Dans des entrevues accordées aux médias européens au cours des derniers mois, la direction du service ferroviaire, dont les trains relient le Royaume-Uni, la France et la Belgique, avait même évoqué un possible dépôt du bilan si rien n’était fait.

Afin de sauver les meubles, les actionnaires d’Eurostar ont ainsi accepté d’injecter 87 millions supplémentaires en plus de garantir des prêts totalisant près de 261 millions. Le montage financier prévoit également la restructuration de facilités de crédit existantes de 87 millions.

Le bas de laine des Québécois détient 30 % du service ferroviaire à la suite d’un investissement de 850 millions annoncé en mars 2015. Au prorata de sa participation, cela signifie qu’il aurait injecté quelque 26 millions supplémentaires dans le cadre du soutien financier annoncé mardi.

« La Caisse a participé à la ronde de financement pour soutenir Eurostar, a indiqué dans un courriel une porte-parole de la CDPQ, Kate Monfette, qui n’a pas fourni davantage de précisions à propos de la somme déboursée. L’entreprise fait face à des défis et nous continuons à suivre la situation de près. »

Les autres actionnaires d’Eurostar sont la Société nationale des chemins de fer français (55 %), Hermes Infrastructure (10 %) ainsi que la Société nationale des chemins de fer belges (5 %).

En raison de la crise sanitaire, les actionnaires d’Eurostar avaient déjà accepté d’injecter 300 millions l’an dernier, ce qui avait coûté 90 millions au gestionnaire québécois de régimes de retraite.

« La Caisse était un peu coincée, a estimé l’expert en gouvernance et ex-haut dirigeant de la CDPQ Michel Nadeau, au cours d’un entretien téléphonique.

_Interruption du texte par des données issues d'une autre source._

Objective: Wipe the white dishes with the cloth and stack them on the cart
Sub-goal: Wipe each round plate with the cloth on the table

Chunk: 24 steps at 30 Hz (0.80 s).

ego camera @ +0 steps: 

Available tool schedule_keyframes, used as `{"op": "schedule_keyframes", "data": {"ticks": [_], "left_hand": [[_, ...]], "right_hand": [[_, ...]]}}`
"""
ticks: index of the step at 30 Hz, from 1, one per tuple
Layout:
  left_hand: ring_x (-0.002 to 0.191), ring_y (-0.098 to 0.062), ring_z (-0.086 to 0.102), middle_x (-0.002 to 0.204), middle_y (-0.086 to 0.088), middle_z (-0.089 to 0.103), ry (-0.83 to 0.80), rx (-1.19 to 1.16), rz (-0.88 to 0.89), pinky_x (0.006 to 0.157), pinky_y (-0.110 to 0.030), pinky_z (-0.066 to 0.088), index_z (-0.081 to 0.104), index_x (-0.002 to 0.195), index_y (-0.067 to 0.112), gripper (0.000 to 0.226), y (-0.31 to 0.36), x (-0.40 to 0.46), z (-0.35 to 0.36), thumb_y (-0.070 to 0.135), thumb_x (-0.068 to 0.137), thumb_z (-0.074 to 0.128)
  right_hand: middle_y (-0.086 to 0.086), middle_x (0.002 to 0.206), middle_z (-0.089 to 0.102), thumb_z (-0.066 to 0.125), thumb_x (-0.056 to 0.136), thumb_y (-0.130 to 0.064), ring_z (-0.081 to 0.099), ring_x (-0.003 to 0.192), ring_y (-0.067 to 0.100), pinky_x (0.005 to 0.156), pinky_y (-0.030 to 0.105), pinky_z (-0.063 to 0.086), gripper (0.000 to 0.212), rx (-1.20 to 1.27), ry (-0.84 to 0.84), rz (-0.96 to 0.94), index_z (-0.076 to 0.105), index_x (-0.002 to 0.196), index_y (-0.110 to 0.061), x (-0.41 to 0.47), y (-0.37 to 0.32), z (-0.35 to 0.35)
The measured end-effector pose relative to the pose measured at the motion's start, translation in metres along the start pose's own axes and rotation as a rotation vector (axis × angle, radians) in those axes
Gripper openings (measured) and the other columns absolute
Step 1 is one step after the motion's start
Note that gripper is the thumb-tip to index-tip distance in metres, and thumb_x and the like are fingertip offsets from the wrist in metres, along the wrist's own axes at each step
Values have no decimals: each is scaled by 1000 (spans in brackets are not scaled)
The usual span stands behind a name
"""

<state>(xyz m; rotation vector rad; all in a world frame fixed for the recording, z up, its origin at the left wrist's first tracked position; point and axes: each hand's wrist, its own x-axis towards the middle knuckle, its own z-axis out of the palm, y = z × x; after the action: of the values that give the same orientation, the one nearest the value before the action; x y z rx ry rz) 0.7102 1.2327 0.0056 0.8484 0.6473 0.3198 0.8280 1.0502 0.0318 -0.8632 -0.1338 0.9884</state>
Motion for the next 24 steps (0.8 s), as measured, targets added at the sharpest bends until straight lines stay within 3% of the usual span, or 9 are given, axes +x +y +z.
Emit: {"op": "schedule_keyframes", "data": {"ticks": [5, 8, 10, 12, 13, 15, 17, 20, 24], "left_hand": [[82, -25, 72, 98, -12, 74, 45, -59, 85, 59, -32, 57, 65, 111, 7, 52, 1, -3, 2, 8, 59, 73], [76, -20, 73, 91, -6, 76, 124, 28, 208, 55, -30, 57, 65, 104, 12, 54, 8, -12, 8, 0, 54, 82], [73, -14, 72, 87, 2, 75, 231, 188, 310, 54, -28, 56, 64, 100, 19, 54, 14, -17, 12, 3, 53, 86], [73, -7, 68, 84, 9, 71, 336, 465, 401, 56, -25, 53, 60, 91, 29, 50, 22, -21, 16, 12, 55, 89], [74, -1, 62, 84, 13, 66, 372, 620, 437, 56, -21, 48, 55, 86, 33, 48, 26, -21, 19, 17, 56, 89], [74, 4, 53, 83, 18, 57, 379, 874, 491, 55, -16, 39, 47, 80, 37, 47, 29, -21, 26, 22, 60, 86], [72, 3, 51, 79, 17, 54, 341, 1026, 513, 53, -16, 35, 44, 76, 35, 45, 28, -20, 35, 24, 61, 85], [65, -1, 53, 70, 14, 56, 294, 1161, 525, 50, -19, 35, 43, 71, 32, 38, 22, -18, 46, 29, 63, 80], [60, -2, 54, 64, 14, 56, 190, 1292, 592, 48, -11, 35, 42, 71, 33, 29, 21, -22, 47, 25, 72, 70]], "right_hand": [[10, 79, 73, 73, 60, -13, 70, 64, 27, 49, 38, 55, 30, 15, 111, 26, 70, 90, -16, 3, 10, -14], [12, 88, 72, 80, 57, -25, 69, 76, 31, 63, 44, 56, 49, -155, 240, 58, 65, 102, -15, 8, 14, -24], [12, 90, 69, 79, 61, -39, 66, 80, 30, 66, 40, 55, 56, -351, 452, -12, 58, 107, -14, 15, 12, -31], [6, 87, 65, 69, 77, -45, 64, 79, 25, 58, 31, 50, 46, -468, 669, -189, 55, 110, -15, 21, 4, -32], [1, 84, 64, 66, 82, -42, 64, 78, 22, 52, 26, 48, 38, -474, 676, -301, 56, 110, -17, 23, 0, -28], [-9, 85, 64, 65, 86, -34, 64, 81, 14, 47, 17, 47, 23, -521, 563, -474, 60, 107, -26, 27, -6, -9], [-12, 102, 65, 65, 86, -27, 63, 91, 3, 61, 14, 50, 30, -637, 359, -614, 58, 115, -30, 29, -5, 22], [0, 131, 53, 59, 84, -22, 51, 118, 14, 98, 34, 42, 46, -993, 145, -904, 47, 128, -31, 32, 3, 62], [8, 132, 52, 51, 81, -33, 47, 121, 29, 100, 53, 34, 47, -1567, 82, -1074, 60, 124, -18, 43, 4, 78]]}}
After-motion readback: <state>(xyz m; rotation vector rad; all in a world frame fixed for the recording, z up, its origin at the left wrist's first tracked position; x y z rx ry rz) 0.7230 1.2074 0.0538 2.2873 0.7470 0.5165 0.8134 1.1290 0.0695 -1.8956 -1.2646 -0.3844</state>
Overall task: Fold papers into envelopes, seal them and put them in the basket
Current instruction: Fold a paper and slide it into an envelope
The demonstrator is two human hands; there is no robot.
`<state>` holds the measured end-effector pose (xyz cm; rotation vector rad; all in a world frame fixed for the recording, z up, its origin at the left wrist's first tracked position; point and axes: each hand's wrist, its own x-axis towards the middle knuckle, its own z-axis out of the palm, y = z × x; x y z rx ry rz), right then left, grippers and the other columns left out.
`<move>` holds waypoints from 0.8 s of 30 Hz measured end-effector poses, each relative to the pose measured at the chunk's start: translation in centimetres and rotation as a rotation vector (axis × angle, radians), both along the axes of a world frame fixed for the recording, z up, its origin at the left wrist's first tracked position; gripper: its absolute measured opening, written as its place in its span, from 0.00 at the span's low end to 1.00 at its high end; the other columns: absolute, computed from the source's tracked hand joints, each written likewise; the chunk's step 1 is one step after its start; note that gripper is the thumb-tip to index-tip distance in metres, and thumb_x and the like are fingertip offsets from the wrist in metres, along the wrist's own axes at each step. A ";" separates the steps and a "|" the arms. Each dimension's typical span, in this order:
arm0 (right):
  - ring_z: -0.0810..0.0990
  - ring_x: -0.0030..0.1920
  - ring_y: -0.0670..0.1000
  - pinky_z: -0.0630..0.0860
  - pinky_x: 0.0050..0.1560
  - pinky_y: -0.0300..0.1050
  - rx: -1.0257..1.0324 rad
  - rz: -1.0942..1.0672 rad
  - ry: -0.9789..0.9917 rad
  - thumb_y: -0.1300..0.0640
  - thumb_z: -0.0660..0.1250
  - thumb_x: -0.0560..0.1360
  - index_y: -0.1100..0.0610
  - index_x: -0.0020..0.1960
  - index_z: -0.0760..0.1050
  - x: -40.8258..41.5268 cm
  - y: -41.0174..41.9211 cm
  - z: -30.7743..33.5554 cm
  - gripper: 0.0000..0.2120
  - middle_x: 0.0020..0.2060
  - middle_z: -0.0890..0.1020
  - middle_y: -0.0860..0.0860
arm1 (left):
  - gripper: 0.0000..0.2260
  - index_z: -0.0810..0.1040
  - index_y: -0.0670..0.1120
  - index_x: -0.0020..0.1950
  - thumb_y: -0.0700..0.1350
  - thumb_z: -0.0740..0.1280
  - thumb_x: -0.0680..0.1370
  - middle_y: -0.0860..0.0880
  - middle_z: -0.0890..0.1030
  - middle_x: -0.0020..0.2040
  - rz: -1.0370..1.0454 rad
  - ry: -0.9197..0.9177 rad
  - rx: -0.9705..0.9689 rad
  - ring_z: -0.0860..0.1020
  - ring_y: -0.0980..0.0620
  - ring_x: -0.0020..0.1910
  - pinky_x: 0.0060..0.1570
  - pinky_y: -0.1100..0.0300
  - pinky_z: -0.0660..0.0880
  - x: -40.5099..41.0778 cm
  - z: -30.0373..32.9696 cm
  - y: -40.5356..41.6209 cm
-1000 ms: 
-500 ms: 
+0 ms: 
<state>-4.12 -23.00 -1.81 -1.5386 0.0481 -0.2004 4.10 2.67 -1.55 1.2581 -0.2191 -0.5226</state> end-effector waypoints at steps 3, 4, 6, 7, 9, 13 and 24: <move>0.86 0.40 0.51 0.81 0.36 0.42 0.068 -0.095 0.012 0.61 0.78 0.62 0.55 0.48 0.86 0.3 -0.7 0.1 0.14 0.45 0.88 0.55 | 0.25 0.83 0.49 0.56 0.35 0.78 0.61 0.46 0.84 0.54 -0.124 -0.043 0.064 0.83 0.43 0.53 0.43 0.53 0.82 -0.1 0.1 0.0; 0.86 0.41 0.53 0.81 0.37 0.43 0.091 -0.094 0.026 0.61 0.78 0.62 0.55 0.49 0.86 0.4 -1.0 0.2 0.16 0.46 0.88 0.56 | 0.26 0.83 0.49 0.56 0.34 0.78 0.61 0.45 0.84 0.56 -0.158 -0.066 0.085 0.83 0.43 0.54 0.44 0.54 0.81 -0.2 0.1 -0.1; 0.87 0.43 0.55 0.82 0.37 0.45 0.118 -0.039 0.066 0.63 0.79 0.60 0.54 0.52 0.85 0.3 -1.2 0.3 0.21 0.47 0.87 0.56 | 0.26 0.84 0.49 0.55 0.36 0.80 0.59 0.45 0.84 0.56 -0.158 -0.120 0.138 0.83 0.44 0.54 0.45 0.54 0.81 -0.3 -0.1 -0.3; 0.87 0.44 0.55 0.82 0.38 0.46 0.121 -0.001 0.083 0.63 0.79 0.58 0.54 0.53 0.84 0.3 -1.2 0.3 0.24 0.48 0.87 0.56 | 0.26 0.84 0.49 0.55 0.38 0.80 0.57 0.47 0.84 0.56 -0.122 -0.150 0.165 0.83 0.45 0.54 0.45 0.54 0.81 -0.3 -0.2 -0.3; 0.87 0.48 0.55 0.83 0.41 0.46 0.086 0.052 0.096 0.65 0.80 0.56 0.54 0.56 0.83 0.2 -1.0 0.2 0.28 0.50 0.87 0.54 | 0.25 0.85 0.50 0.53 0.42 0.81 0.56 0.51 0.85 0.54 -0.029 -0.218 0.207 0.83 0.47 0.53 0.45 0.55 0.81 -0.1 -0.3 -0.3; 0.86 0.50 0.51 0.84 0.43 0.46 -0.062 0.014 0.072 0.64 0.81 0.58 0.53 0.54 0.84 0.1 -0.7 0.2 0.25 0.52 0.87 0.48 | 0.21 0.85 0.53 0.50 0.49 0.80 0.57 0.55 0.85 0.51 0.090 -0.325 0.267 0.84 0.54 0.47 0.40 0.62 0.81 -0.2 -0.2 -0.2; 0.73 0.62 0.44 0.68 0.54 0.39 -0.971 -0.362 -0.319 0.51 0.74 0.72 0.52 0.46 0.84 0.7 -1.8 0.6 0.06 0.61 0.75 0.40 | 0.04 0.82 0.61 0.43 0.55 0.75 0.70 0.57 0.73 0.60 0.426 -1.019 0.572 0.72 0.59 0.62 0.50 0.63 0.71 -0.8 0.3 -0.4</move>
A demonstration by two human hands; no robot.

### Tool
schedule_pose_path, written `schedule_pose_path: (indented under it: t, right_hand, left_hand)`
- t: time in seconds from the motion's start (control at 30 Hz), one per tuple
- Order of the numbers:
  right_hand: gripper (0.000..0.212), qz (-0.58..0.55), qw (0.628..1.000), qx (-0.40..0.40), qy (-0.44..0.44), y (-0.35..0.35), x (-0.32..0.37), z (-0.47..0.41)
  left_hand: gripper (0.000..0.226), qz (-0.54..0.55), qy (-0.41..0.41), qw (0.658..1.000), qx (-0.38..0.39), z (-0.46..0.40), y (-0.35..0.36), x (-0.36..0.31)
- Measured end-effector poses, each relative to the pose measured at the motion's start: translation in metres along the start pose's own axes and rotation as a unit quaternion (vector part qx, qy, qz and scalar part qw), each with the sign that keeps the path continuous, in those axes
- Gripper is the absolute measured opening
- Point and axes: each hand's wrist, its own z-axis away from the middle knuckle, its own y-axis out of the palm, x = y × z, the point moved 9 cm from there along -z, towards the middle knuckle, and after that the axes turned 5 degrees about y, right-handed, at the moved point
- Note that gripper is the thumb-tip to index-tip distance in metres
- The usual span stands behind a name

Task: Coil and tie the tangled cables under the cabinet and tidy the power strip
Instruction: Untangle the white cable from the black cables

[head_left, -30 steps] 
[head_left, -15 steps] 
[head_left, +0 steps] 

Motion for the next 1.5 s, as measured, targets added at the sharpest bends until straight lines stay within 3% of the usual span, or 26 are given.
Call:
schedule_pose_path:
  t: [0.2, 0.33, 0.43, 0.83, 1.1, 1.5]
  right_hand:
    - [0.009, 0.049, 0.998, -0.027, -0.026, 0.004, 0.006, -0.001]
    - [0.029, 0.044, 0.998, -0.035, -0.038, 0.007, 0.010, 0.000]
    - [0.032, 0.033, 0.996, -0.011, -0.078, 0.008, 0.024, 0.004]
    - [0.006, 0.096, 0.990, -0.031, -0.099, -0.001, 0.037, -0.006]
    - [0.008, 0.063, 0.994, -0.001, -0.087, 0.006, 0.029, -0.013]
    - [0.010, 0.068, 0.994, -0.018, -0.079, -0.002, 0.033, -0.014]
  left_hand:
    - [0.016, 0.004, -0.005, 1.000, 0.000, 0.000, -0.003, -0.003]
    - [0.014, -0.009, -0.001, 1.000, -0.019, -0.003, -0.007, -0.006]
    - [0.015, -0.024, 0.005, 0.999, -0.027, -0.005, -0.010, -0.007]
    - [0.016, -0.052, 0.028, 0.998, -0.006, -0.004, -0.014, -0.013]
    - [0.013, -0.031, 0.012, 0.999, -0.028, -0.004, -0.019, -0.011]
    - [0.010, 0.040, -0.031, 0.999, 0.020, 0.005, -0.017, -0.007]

Elle doit suivre. La pandémie n’a pas été une bonne période pour cet actif et la Caisse doit protéger son placement. L’achalandage a été famélique et cela a un impact sur la situation financière. La pandémie, c’est passager. Ce genre de placement, il faut l’analyser sur une période de 30 à 40 ans. »

Alors qu’elle a injecté des millions de dollars de plus dans Eurostar, la Caisse a également révisé à la baisse son placement dans l’entreprise, qui a connu une année extrêmement difficile en 2020.

En date du 31 décembre dernier, la CDPQ estimait que sa participation valait entre 300 millions et 500 millions. À la même période en 2019, la fourchette oscillait plutôt entre 500 millions et 1 milliard.

« La Caisse est un investisseur de long terme et nous croyons que le transport et la mobilité faible en carbone demeurent des secteurs porteurs », a expliqué Mme Monfette à propos de l’engagement de l’institution à l’égard d’Eurostar.

Avant que la pandémie ne vienne plomber l’achalandage, Eurostar avait transporté 11,1 millions de passagers en 2019, ce qui représentait une hausse annuelle de 1,7 %.